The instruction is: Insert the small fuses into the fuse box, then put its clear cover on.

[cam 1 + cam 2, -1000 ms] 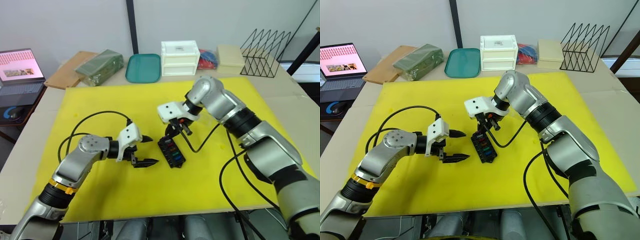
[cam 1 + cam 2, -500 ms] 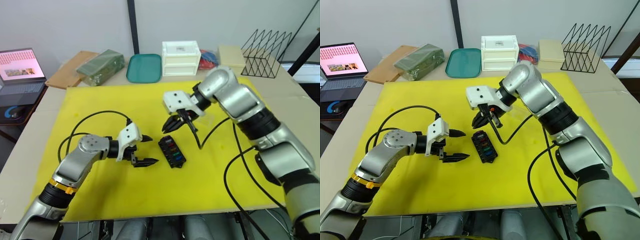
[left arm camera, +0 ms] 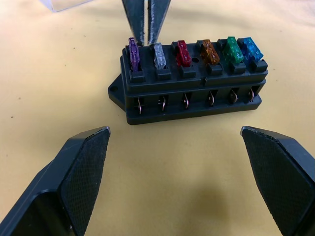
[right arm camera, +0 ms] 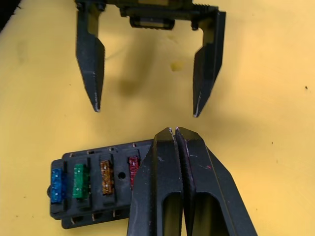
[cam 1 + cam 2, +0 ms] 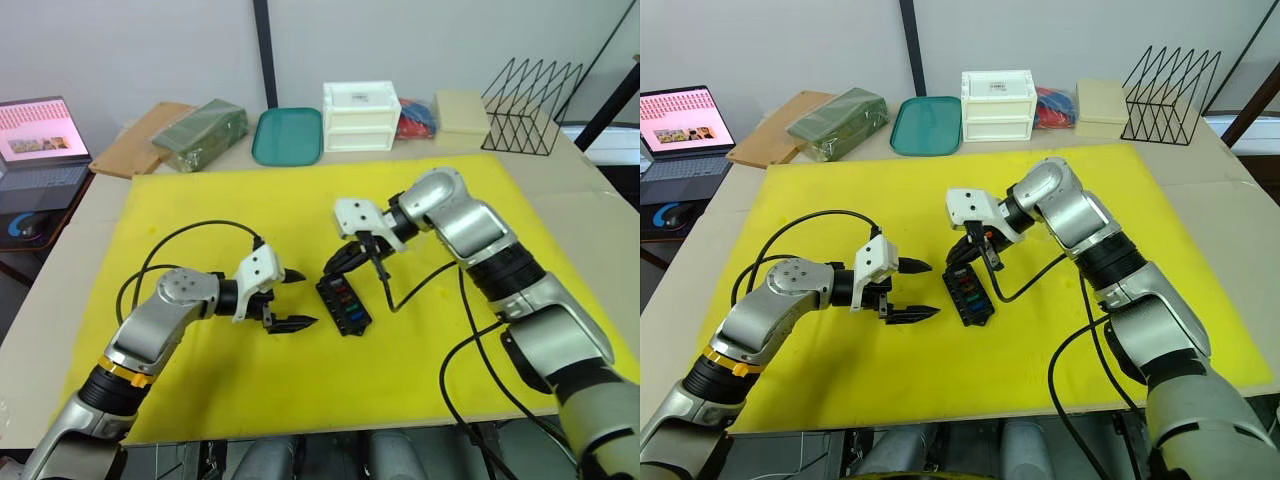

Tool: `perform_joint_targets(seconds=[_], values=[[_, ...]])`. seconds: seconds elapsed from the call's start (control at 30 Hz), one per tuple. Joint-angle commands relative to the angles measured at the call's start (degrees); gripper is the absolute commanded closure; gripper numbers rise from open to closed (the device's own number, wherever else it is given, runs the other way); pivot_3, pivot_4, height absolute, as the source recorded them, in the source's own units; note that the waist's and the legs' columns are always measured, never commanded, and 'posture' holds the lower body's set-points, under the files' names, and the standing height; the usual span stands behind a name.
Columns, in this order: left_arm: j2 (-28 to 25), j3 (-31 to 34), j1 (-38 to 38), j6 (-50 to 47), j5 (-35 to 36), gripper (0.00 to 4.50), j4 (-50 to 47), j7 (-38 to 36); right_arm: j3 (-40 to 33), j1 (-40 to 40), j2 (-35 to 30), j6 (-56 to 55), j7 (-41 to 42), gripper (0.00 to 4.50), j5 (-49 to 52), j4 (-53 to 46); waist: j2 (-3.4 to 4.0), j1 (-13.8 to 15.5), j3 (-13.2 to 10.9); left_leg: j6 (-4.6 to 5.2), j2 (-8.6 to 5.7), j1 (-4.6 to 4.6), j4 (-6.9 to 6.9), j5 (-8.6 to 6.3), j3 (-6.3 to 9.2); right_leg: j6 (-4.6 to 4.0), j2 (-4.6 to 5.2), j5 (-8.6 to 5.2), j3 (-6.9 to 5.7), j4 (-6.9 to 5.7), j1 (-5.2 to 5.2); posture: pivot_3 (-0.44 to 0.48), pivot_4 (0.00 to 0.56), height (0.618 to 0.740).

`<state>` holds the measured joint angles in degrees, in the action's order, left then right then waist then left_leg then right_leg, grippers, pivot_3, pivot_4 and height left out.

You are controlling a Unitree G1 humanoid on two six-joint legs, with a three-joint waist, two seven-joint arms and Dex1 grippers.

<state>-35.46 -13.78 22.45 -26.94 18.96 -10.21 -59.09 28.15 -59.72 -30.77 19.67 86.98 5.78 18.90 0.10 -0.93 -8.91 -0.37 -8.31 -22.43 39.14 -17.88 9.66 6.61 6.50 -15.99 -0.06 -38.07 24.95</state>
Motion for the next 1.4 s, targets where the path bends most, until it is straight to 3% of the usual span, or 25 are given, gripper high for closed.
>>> perform_joint_targets(seconds=[0.03, 0.47, 1.03, 1.23, 1.4], values=[[-0.07, 1.29, 0.28, 0.39, 0.29, 0.00, -1.54, 0.06, -1.74, -1.37, 0.53, -1.28, -0.14, 4.45, -0.66, 1.67, 0.00, -0.04, 0.00, 0.00, 0.00, 0.00, 0.00, 0.00, 0.00, 0.00, 0.00, 0.00, 0.00, 0.00, 0.00, 0.000, 0.150, 0.740], [-0.10, 1.08, 0.10, 0.65, -0.02, 0.00, -1.61, 0.15, -0.51, -0.77, 1.43, -3.67, 0.79, 4.45, -3.45, 8.15, 0.00, -0.04, 0.00, 0.00, 0.00, 0.00, 0.00, 0.00, 0.00, 0.00, 0.00, 0.00, 0.00, 0.00, -0.01, 0.000, 0.150, 0.740], [-0.11, 1.30, -0.19, 0.33, 0.25, 0.00, -2.02, 0.24, -0.70, -1.21, 2.72, -3.85, 2.13, 4.45, -5.61, 9.38, 0.00, -0.03, 0.01, 0.00, 0.00, 0.02, 0.01, 0.00, 0.01, 0.00, 0.00, 0.00, 0.00, 0.00, -0.04, 0.000, 0.150, 0.740], [-0.82, 4.57, -0.86, -2.36, 4.01, 0.00, -4.20, 0.06, -7.35, -0.79, 0.73, 3.78, 1.61, 4.45, 0.37, -1.07, 0.00, -0.06, 0.00, 0.00, 0.00, 0.01, 0.00, 0.00, 0.01, 0.00, 0.00, 0.00, 0.00, 0.00, 0.00, 0.000, 0.150, 0.740], [-3.87, 9.13, -1.79, -5.35, 8.08, 0.00, -6.89, -1.20, -12.34, 4.85, -6.18, 10.62, -0.16, 4.45, 3.91, -15.46, 0.00, 0.29, 0.00, 0.00, 0.00, -0.01, 0.01, 0.00, 0.02, 0.00, 0.01, 0.00, 0.00, 0.01, -0.02, 0.000, 0.150, 0.740]])
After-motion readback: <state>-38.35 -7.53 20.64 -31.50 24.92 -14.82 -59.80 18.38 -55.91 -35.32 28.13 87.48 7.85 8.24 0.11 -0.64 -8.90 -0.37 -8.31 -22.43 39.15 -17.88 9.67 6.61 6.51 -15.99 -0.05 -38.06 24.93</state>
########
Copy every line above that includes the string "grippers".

`<state>` holds the measured joint angles in degrees, in the action's order, left then right then waist then left_leg then right_leg, grippers, pivot_3, pivot_4 and height left out.
You are controlling a Unitree G1 humanoid on two six-joint legs, with a three-joint waist, two seven-joint arms and Dex1 grippers.

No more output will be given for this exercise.